Traditionally, companies which are involved in cross border trade (exporters & importers)  Letter of Credit and Performance Guarantees from Banks is the primary source of financing Working Capital needs. Not many people are aware that companies involved in cross border trade can access alternate means of financing through AIF Funds and Export Finance corporations located in the various countries. In our series on “Trade Finance” we would be like to share how companies can benefit by availing funds through Supply chain finance  “SCF”

SCF offers a solution, as it provides a robust way of bridging the gap between incoming and outgoing payments. SCF is, in essence, a means of optimizing working capital and reducing supply chain risk.

SCF connects buyers, sellers and financial institutions onto one platform. This optimizes working capital for both buyers and suppliers; it helps buyers accelerate cash flow, and gives suppliers access to lower financing costs as well as providing visibility into outstanding customer invoices and timing of payment.

This has several benefits.

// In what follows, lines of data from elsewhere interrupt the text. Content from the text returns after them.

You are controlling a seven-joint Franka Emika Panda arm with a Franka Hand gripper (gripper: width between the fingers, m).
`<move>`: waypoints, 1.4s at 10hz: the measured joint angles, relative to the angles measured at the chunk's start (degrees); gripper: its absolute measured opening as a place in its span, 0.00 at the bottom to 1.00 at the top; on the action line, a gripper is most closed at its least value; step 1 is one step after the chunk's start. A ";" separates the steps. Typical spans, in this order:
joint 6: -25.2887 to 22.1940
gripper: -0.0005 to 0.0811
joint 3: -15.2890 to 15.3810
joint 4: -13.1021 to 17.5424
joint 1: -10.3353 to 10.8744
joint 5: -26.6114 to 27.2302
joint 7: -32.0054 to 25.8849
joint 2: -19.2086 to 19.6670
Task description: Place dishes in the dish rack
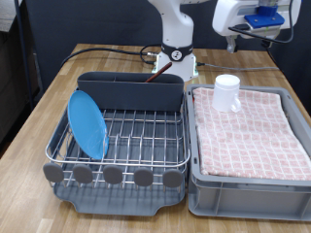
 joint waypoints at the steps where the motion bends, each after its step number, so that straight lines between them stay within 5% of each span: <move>1: -0.08 0.99 0.45 0.22 0.23 0.00 0.07 0.86; 6: 4.12 0.99 1.77 -1.37 0.31 -0.64 3.12 3.63; 14: 1.38 0.99 2.48 -1.42 0.30 1.75 3.18 5.16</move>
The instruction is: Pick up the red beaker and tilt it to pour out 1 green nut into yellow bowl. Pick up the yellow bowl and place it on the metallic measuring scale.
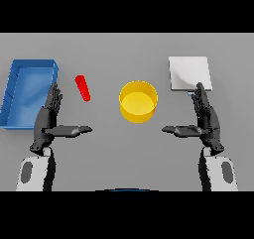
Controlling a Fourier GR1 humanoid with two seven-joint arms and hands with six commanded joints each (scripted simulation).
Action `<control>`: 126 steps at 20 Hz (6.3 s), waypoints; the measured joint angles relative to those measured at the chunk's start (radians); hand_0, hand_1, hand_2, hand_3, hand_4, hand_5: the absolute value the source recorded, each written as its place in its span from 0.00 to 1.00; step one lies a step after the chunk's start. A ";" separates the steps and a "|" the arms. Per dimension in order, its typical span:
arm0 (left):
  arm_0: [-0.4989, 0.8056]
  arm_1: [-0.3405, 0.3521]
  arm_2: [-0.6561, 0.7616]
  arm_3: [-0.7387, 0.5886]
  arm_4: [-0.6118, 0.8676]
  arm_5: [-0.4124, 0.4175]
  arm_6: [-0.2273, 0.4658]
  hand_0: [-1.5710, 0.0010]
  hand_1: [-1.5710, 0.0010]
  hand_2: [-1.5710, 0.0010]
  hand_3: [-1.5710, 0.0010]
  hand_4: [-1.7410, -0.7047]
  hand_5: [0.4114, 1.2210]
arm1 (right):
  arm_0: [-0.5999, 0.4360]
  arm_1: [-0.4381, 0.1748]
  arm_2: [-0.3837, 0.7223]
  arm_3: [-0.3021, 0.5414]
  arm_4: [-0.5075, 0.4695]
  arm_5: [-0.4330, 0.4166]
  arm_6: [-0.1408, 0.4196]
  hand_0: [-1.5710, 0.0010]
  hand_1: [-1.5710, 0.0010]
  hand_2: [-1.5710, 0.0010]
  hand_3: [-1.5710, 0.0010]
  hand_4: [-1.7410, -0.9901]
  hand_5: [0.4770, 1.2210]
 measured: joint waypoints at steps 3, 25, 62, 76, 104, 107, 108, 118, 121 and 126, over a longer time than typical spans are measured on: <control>0.004 0.000 -0.001 -0.003 0.001 0.000 -0.002 1.00 1.00 1.00 1.00 0.58 0.31 | 0.002 -0.004 -0.003 -0.001 -0.004 0.002 -0.001 1.00 1.00 1.00 1.00 0.89 0.14; -0.154 0.081 -0.042 0.177 -0.135 -0.035 0.047 1.00 1.00 1.00 1.00 0.54 0.28 | 0.080 -0.089 0.091 -0.124 0.167 0.009 -0.094 1.00 1.00 1.00 1.00 0.68 0.20; -0.564 0.000 0.106 0.710 -0.090 0.062 -0.256 0.04 0.03 0.03 0.04 0.06 0.91 | 0.093 -0.092 0.081 -0.147 0.148 0.014 -0.084 1.00 1.00 1.00 1.00 0.67 0.22; -0.606 0.098 -0.053 0.550 -0.181 0.040 -0.114 0.00 0.00 0.00 0.01 0.01 0.89 | 0.095 -0.099 0.096 -0.128 0.210 -0.012 -0.150 1.00 1.00 1.00 1.00 0.72 0.25; -1.097 0.248 -0.811 0.726 -1.005 -0.347 -0.047 0.00 0.00 0.00 0.05 0.01 1.00 | 0.128 -0.066 0.093 -0.154 0.176 -0.009 -0.103 1.00 1.00 1.00 1.00 0.70 0.15; -1.136 0.250 -0.871 0.743 -1.062 -0.354 -0.080 0.00 0.00 0.00 0.02 0.01 1.00 | 0.130 -0.058 0.103 -0.164 0.193 -0.021 -0.104 1.00 1.00 1.00 1.00 0.74 0.13; -1.157 0.247 -0.896 0.746 -1.087 -0.356 -0.090 0.00 0.00 0.00 0.02 0.01 1.00 | 0.122 -0.051 0.104 -0.156 0.192 -0.023 -0.096 1.00 1.00 1.00 1.00 0.76 0.13; -1.263 0.237 -1.079 0.808 -1.261 -0.319 -0.177 0.00 0.00 0.00 0.00 0.01 1.00 | 0.115 -0.068 0.094 -0.162 0.189 -0.019 -0.106 1.00 1.00 1.00 1.00 0.81 0.14; -1.284 0.229 -1.125 0.812 -1.310 -0.309 -0.175 0.00 0.00 0.00 0.00 0.01 1.00 | 0.114 -0.064 0.090 -0.150 0.181 -0.018 -0.108 1.00 1.00 1.00 1.00 0.81 0.13; -1.435 0.230 -1.155 0.830 -1.362 -0.314 -0.247 0.00 0.00 0.00 0.00 0.01 1.00 | 0.123 -0.047 0.098 -0.147 0.193 -0.031 -0.119 1.00 1.00 1.00 1.00 0.80 0.12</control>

For buyers it can improve financial metrics such as days payable outstanding (DPO), as well as freeing up cash that would otherwise be trapped in the financial supply chain – cash that can then be invested back into a business to fuel growth. For suppliers, SCF can mitigate the effect of payment term extensions and help accelerate their own cash flow.

For businesses operating on thin margins, the ability to improve cash flow without increasing debt can be invaluable – even multinational giants such as Nike and Volvo have reaped the benefits of SCF in recent years.

Supply Chain Finance - An elegant solution

Freeing up working capital is perhaps one of the best ways for a company to achieve growth, both by improving access to ready funds and by building stronger, healthier relationships with suppliers. These kinds of relationships, based on mutual trust and good will, can give businesses of all sizes a real competitive edge, not just when it comes to procurement, but at every stage of the supply chain.

To summarise, Supply Chain Financing, which could result in huge savings in cost of working capital which can be as high as 50% in certain cases. The initiators of it have to be the large companies and it helps in the growth of net sales. Implementing Supply Chain Financing also disproportionately benefits the smaller companies. However, if the large companies don’t do it, it raises the cost of financing so much, that it cripples the entire system.